(Stored records)
· · · ·

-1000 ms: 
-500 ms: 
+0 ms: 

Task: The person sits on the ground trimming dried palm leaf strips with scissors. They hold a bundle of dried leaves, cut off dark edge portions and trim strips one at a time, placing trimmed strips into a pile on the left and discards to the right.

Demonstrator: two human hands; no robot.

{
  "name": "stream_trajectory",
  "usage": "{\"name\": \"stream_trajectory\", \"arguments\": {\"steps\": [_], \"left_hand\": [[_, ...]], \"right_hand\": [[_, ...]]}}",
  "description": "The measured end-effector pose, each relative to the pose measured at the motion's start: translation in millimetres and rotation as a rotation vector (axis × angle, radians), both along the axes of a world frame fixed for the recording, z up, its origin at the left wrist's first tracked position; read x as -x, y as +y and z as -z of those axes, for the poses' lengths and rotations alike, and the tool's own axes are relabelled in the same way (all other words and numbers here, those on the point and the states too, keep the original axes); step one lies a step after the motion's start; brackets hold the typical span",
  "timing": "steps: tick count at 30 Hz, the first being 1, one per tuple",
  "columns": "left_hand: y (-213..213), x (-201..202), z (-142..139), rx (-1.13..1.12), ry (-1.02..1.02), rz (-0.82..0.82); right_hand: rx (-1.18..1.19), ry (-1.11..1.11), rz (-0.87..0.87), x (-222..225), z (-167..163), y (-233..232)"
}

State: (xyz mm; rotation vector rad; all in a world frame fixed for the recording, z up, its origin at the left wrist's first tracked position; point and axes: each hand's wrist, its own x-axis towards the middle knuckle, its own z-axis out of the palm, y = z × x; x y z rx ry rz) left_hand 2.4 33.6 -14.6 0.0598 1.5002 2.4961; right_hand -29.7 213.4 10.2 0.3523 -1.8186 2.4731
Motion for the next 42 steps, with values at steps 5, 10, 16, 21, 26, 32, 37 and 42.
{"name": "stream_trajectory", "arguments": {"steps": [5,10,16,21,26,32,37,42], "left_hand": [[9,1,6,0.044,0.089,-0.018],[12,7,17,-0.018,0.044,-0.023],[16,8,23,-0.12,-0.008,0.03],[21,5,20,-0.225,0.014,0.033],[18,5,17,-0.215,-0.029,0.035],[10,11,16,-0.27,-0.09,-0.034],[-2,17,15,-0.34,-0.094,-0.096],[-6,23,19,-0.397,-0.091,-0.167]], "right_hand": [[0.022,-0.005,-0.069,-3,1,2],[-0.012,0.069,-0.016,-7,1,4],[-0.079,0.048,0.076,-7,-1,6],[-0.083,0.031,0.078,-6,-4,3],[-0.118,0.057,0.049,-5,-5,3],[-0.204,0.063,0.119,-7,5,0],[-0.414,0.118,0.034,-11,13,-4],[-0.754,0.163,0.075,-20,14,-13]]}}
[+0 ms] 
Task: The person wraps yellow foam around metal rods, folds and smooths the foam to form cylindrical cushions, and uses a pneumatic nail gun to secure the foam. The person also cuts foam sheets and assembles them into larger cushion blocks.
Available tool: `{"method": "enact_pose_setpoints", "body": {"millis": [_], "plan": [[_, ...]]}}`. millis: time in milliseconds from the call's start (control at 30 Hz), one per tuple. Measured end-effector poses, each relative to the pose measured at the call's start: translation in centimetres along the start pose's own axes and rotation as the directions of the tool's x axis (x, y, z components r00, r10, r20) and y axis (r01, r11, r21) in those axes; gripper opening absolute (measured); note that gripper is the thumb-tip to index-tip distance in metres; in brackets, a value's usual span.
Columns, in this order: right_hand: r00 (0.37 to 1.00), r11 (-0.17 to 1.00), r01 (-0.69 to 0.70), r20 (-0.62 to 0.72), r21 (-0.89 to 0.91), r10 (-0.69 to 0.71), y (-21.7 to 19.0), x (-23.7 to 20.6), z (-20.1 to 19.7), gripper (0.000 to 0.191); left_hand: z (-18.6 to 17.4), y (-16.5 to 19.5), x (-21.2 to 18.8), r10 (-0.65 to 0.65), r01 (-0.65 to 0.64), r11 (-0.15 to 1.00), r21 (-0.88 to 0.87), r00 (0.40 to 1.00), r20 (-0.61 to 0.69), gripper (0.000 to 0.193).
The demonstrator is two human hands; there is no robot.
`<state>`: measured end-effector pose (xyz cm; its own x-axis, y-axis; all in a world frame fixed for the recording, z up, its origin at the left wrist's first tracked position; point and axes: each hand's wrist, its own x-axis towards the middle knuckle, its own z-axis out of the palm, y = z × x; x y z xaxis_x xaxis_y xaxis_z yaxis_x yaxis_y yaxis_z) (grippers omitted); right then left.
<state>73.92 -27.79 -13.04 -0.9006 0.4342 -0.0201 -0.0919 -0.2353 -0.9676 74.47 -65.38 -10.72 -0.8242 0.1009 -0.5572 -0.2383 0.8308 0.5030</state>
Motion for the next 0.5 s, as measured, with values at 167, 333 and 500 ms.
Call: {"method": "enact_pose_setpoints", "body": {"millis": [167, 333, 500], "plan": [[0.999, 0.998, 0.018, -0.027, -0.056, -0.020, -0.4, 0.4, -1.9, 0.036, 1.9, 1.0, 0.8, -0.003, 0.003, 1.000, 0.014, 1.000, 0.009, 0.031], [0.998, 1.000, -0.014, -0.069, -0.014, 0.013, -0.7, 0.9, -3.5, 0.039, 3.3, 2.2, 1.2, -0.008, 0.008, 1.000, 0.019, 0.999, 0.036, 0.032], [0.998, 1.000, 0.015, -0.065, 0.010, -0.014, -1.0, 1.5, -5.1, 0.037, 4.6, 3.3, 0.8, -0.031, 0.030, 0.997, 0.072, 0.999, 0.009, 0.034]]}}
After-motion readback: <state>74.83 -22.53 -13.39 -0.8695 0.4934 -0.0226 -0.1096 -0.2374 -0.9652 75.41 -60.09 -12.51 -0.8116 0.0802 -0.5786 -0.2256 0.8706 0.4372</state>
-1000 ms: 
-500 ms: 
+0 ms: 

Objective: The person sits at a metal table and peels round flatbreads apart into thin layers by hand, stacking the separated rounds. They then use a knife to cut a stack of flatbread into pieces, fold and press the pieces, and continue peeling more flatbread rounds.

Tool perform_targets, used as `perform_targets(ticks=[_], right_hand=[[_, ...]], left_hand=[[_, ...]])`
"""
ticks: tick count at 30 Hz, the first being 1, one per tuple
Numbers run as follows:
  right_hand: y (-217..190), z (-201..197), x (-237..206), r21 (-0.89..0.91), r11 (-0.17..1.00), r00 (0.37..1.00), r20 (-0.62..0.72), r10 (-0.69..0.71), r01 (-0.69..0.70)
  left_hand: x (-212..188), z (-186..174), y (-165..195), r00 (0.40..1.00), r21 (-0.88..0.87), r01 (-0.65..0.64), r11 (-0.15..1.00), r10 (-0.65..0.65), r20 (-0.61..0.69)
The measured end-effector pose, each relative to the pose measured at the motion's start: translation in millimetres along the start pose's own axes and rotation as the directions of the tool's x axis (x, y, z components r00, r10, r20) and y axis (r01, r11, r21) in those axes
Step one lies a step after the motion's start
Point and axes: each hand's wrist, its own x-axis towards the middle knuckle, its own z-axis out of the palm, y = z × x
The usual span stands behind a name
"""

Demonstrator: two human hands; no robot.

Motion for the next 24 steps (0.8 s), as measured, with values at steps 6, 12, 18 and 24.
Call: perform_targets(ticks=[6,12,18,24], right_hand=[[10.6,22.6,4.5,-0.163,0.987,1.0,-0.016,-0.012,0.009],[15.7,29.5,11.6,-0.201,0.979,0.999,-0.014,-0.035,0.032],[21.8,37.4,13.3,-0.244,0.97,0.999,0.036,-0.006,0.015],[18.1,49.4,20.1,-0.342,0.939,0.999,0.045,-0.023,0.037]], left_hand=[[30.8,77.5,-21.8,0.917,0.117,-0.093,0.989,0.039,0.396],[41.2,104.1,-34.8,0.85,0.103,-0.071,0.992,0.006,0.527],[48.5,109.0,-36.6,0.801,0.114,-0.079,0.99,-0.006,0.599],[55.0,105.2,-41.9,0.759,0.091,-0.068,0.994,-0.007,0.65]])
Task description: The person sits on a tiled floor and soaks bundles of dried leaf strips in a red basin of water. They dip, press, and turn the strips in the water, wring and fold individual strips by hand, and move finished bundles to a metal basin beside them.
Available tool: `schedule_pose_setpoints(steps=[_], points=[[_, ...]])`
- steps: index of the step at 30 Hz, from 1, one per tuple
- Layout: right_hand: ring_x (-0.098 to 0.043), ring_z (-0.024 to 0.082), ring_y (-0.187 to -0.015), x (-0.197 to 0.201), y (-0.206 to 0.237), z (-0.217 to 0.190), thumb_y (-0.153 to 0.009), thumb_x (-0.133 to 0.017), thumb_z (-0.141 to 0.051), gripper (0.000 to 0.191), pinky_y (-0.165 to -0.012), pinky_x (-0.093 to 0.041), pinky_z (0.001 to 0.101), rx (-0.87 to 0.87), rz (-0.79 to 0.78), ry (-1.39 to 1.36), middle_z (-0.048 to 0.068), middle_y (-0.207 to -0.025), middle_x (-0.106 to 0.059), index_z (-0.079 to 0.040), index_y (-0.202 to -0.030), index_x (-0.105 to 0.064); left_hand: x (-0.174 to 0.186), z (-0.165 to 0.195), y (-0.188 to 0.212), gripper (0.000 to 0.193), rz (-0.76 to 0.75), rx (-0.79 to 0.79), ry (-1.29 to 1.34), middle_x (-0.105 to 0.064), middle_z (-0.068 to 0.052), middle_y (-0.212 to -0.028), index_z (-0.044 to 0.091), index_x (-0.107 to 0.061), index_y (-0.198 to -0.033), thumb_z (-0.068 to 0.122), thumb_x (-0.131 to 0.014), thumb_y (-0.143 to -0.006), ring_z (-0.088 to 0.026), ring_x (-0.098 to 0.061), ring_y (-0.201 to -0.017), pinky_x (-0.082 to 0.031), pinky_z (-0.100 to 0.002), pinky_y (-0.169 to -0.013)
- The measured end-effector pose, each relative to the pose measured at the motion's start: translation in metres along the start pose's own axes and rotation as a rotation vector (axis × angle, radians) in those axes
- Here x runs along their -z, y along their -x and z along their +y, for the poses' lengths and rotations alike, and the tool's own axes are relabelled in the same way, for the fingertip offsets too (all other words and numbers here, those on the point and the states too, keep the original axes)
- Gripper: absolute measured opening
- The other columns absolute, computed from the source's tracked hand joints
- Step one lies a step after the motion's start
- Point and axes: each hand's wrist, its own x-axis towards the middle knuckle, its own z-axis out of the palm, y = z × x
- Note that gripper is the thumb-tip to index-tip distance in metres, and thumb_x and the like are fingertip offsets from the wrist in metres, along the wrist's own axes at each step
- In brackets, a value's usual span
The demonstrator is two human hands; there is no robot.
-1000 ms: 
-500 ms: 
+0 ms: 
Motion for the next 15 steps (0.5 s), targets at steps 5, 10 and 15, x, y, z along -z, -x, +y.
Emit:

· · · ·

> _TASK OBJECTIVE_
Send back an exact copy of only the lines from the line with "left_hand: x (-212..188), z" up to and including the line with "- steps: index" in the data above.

> _ANSWER TO THIS EXERCISE_
  left_hand: x (-212..188), z (-186..174), y (-165..195), r00 (0.40..1.00), r21 (-0.88..0.87), r01 (-0.65..0.64), r11 (-0.15..1.00), r10 (-0.65..0.65), r20 (-0.61..0.69)
The measured end-effector pose, each relative to the pose measured at the motion's start: translation in millimetres along the start pose's own axes and rotation as the directions of the tool's x axis (x, y, z components r00, r10, r20) and y axis (r01, r11, r21) in those axes
Step one lies a step after the motion's start
Point and axes: each hand's wrist, its own x-axis towards the middle knuckle, its own z-axis out of the palm, y = z × x
The usual span stands behind a name
"""

Demonstrator: two human hands; no robot.

Motion for the next 24 steps (0.8 s), as measured, with values at steps 6, 12, 18 and 24.
Call: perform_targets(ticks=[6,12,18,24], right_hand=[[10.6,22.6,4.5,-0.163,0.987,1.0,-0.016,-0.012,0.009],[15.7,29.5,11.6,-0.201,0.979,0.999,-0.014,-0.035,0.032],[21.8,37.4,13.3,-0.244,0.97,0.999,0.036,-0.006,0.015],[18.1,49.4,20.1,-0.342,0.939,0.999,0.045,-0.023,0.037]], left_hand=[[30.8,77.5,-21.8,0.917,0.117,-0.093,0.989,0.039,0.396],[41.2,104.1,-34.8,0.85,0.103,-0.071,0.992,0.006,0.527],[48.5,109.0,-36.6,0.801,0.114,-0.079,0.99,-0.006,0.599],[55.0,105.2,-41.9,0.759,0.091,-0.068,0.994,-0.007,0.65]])
Task description: The person sits on a tiled floor and soaks bundles of dried leaf strips in a red basin of water. They dip, press, and turn the strips in the water, wring and fold individual strips by hand, and move finished bundles to a metal basin beside them.
Available tool: `schedule_pose_setpoints(steps=[_], points=[[_, ...]])`
- steps: index of the step at 30 Hz, from 1, one per tuple

There is nothing else to this exercise.